### Task item
Each line of the data has to be transcribed exactly.

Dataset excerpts
■ ■ ■

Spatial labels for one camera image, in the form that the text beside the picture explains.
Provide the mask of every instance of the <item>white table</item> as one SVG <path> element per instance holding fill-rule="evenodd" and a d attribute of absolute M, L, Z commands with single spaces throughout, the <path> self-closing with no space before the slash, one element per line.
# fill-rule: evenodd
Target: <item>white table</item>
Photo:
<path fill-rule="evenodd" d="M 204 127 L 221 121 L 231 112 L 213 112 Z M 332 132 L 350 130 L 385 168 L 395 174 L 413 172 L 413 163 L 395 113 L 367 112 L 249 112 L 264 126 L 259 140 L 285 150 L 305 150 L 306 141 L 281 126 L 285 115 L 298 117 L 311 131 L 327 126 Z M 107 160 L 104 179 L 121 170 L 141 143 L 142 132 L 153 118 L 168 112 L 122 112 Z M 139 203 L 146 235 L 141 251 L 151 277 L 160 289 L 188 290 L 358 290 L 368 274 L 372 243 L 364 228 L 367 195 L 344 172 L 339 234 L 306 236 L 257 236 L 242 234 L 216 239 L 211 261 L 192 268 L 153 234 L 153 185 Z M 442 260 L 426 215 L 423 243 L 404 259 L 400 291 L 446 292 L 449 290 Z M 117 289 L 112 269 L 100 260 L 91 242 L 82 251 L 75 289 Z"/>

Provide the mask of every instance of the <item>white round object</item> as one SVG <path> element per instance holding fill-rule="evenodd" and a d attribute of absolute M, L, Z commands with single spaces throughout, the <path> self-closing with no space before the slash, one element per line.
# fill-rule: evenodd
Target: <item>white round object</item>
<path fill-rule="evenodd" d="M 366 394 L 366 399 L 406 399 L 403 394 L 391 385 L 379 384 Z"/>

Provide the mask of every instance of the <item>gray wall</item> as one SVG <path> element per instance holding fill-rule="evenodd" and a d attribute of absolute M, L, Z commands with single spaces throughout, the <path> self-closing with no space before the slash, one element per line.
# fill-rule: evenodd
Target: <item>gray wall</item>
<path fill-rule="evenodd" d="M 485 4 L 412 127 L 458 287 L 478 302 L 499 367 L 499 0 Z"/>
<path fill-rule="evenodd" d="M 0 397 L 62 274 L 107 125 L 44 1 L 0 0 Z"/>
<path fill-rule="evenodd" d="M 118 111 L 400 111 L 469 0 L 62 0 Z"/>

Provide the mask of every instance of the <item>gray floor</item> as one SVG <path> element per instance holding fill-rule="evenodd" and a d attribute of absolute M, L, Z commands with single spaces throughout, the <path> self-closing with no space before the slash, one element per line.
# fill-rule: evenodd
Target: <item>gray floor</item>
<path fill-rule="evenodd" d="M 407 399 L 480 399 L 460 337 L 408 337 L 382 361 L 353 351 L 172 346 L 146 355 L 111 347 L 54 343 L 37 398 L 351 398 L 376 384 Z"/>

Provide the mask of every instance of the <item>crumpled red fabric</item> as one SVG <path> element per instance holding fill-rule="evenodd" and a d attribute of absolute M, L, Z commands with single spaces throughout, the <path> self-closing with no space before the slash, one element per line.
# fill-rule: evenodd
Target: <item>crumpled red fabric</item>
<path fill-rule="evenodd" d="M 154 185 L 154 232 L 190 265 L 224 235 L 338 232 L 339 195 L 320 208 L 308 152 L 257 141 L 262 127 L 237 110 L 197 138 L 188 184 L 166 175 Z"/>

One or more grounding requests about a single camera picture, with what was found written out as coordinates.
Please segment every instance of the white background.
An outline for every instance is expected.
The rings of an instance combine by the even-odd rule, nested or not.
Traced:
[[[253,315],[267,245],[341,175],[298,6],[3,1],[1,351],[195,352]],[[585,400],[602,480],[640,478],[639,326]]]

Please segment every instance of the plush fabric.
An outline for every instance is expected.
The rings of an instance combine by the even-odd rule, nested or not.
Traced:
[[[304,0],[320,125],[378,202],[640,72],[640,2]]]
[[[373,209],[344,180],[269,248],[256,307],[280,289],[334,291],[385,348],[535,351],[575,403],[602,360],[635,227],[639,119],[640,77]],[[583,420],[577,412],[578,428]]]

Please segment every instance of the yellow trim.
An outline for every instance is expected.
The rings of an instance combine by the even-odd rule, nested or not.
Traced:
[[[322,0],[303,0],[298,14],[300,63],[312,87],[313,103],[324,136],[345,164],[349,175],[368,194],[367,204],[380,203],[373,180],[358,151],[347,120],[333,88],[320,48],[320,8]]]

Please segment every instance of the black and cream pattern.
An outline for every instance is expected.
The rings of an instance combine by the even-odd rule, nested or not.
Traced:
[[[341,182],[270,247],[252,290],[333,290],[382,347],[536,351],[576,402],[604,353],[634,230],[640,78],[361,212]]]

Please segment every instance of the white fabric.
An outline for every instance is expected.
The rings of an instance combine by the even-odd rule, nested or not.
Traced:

■ ■ ■

### Reply to the exercise
Spatial labels for one camera image, in the form that the text beside the picture explains.
Provide the mask of every instance of the <item>white table</item> as one SVG <path> element per instance holding fill-rule="evenodd" and a d attribute of absolute M, L, Z commands with single spaces throughout, the <path> self-closing with no space before the slash, one element per line.
# fill-rule: evenodd
Target: <item>white table</item>
Photo:
<path fill-rule="evenodd" d="M 204 127 L 221 121 L 231 112 L 213 112 Z M 332 132 L 350 130 L 385 168 L 395 174 L 413 172 L 413 163 L 395 113 L 367 112 L 249 112 L 264 126 L 259 140 L 285 150 L 305 150 L 306 141 L 281 126 L 285 115 L 298 117 L 311 131 L 327 126 Z M 107 160 L 104 179 L 121 170 L 141 143 L 142 132 L 153 118 L 168 112 L 122 112 Z M 139 203 L 146 235 L 141 251 L 151 277 L 160 289 L 188 290 L 358 290 L 368 274 L 372 243 L 364 228 L 367 195 L 344 172 L 339 234 L 306 236 L 257 236 L 242 234 L 216 239 L 211 261 L 192 268 L 153 234 L 153 185 Z M 442 260 L 426 215 L 423 243 L 404 259 L 400 291 L 446 292 L 449 290 Z M 117 289 L 112 269 L 100 260 L 91 242 L 82 251 L 75 289 Z"/>

Provide the mask of every instance of the <item>white round object</item> as one SVG <path> element per instance holding fill-rule="evenodd" and a d attribute of absolute M, L, Z commands with single spaces throughout, the <path> self-closing with no space before the slash, one element per line.
# fill-rule: evenodd
Target: <item>white round object</item>
<path fill-rule="evenodd" d="M 366 394 L 366 399 L 406 399 L 403 394 L 391 385 L 379 384 Z"/>

Provide the mask of every instance of the <item>gray wall</item> as one SVG <path> element per instance holding fill-rule="evenodd" and a d attribute of absolute M, L, Z commands with single spaces throughout, the <path> self-closing with no space before the slash, one element per line.
# fill-rule: evenodd
Target: <item>gray wall</item>
<path fill-rule="evenodd" d="M 485 4 L 412 127 L 458 287 L 478 302 L 499 367 L 499 0 Z"/>
<path fill-rule="evenodd" d="M 0 397 L 62 274 L 107 125 L 44 1 L 0 0 Z"/>
<path fill-rule="evenodd" d="M 118 111 L 400 111 L 469 0 L 62 0 Z"/>

Provide the mask of every instance of the <item>gray floor</item> as one SVG <path> element per instance holding fill-rule="evenodd" and a d attribute of absolute M, L, Z commands with single spaces throughout, the <path> self-closing with no space before the slash, one element per line.
# fill-rule: evenodd
Target: <item>gray floor</item>
<path fill-rule="evenodd" d="M 407 399 L 480 399 L 460 337 L 408 337 L 382 361 L 353 351 L 172 346 L 146 355 L 111 347 L 54 343 L 37 398 L 351 398 L 376 384 Z"/>

Provide the mask of every instance of the <item>crumpled red fabric</item> as one SVG <path> element per instance holding fill-rule="evenodd" and a d attribute of absolute M, L, Z commands with single spaces throughout, the <path> self-closing with no space before the slash, one element per line.
# fill-rule: evenodd
Target: <item>crumpled red fabric</item>
<path fill-rule="evenodd" d="M 154 185 L 154 232 L 190 265 L 224 235 L 338 232 L 339 195 L 320 208 L 308 152 L 257 141 L 262 127 L 237 110 L 197 138 L 188 184 L 166 175 Z"/>

One or more grounding requests about a single camera picture, with what was found written out as coordinates.
Please segment every instance of the white background.
An outline for every instance is expected.
The rings of an instance combine by the even-odd rule, nested or not.
Traced:
[[[253,315],[267,245],[341,175],[298,6],[3,1],[1,351],[195,352]],[[585,400],[602,480],[640,478],[639,326]]]

Please segment every instance of the plush fabric.
An outline for every instance is expected.
The rings of an instance combine by the even-odd rule, nested or not.
Traced:
[[[304,0],[320,125],[378,202],[640,72],[640,2]]]
[[[373,209],[344,180],[269,248],[256,307],[280,289],[334,291],[385,348],[535,351],[575,403],[602,360],[635,227],[639,119],[640,77]],[[583,420],[577,412],[578,428]]]

Please segment every instance of the yellow trim.
An outline for every instance is expected.
The rings of an instance combine by the even-odd rule, nested or not.
Traced:
[[[322,0],[303,0],[298,14],[300,63],[312,87],[313,103],[324,136],[345,164],[349,175],[368,194],[367,204],[380,203],[373,180],[358,151],[347,120],[333,88],[320,48],[320,8]]]

Please segment every instance of the black and cream pattern.
An outline for every instance is expected.
The rings of an instance combine by the even-odd rule, nested or not.
Traced:
[[[341,182],[270,247],[252,290],[333,290],[382,347],[536,351],[576,402],[604,353],[634,230],[640,78],[361,212]]]

Please segment every instance of the white fabric.
An outline for every instance is expected.
The rings of an instance combine by the even-odd rule, nested or not.
Traced:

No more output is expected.